• _Prompt_
Each line of the listing below containing the word "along" should be returned.

• _Collected data_
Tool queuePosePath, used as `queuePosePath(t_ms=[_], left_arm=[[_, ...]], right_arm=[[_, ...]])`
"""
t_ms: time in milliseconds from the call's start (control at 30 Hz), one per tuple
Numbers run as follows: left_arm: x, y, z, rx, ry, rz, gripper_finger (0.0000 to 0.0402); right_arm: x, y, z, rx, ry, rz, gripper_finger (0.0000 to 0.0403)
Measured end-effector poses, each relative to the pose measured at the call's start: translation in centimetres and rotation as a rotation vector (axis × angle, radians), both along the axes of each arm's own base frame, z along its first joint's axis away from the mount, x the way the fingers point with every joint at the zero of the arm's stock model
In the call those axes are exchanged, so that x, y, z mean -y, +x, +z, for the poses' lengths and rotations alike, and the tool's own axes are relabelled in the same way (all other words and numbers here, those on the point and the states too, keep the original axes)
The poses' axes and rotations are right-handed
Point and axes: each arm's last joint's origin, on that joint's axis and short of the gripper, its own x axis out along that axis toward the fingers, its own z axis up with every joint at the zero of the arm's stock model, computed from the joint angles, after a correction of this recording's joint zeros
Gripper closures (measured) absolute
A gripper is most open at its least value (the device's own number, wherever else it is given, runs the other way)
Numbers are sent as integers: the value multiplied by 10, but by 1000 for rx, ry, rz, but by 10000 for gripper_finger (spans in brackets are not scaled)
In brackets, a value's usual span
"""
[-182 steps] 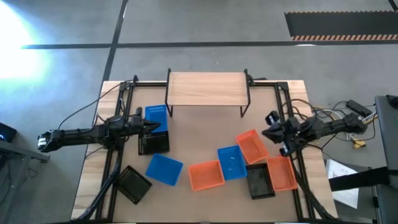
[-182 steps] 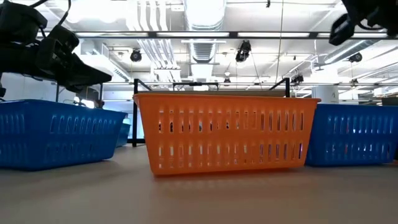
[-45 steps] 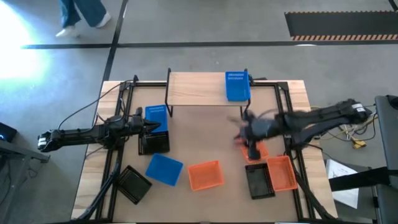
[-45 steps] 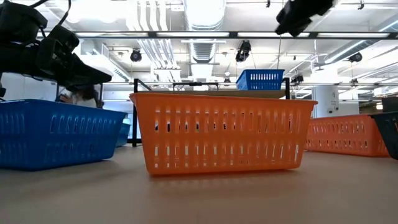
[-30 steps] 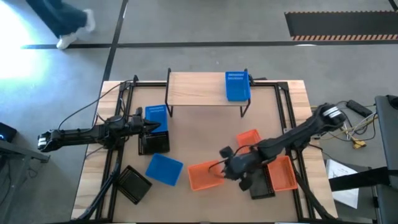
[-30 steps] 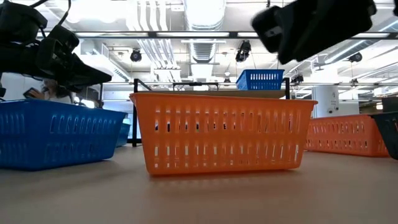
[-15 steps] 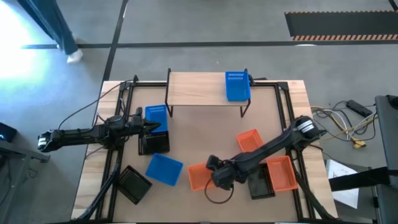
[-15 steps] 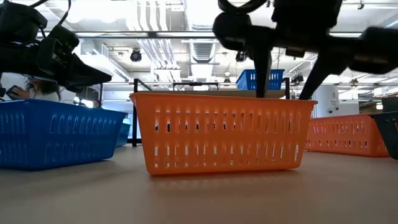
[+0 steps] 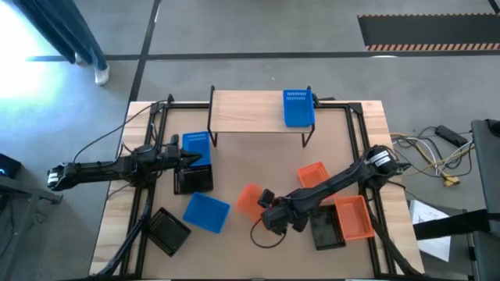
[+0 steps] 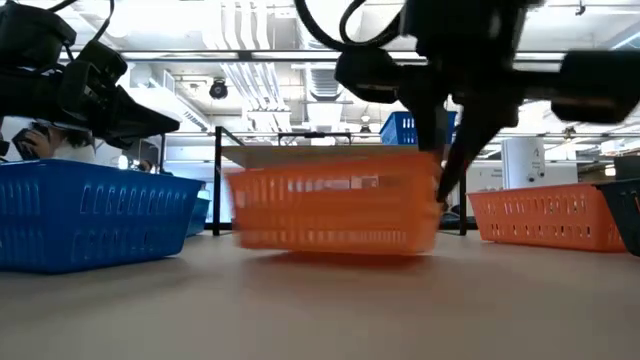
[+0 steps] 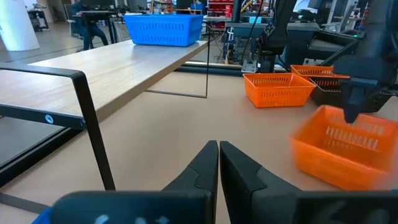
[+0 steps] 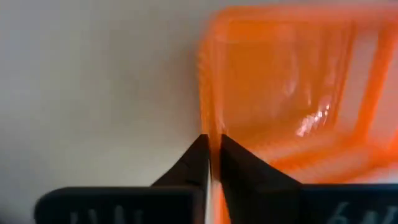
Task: Stack baskets on shelf by color
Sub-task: Put the bottom left orange basket on the shelf
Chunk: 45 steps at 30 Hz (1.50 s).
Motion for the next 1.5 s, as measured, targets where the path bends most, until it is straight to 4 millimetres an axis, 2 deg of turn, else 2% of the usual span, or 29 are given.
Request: queuePosePath(t_ms=[167, 267, 367, 467, 600, 767, 933, 1200, 1500], left_arm=[[0, 0, 0, 0, 0, 1, 402], [0, 0, 0, 0, 0, 0, 402], [0, 0, 0, 0, 0, 0, 402], [0, 0, 0, 0, 0, 0, 402], [0, 0, 0, 0, 0, 0, 402], [0, 0, 0, 1, 0, 0, 402], [0, 0, 0, 0, 0, 0, 402], [0, 0, 0, 0, 0, 0, 402], [0, 0, 0, 2, 0, 0, 402]], right_arm=[[10, -4, 31, 92, 64, -131, 392], [22, -7, 64, 255, 70, -211, 392], [42, -10, 101, 442, 79, -301, 393], [77, -13, 130, 583, 92, -409, 393], [143, -12, 154, 666, 62, -603, 393], [214, -7, 159, 607, 101, -761, 394], [256, 0, 146, 408, 75, -888, 394], [273, 20, 128, 226, 34, -915, 389], [277, 34, 131, 231, 37, -911, 363]])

• _Result of the exercise_
Measured end-effector poses, each relative to the pose measured at the call's start: translation in centimetres and rotation as a rotation vector (axis × angle, radians), both along the axes of each arm's own base frame, z along its first joint's axis away from the mount, x the way the fingers point with every joint at the zero of the arm's stock model
Point and axes: each arm's last joint's origin, on that joint's axis and short of the gripper, its own x axis out along that axis toward the fingers, its own z axis up with every joint at the zero of the arm's stock model, computed from the joint angles, after a correction of this recording's joint zeros

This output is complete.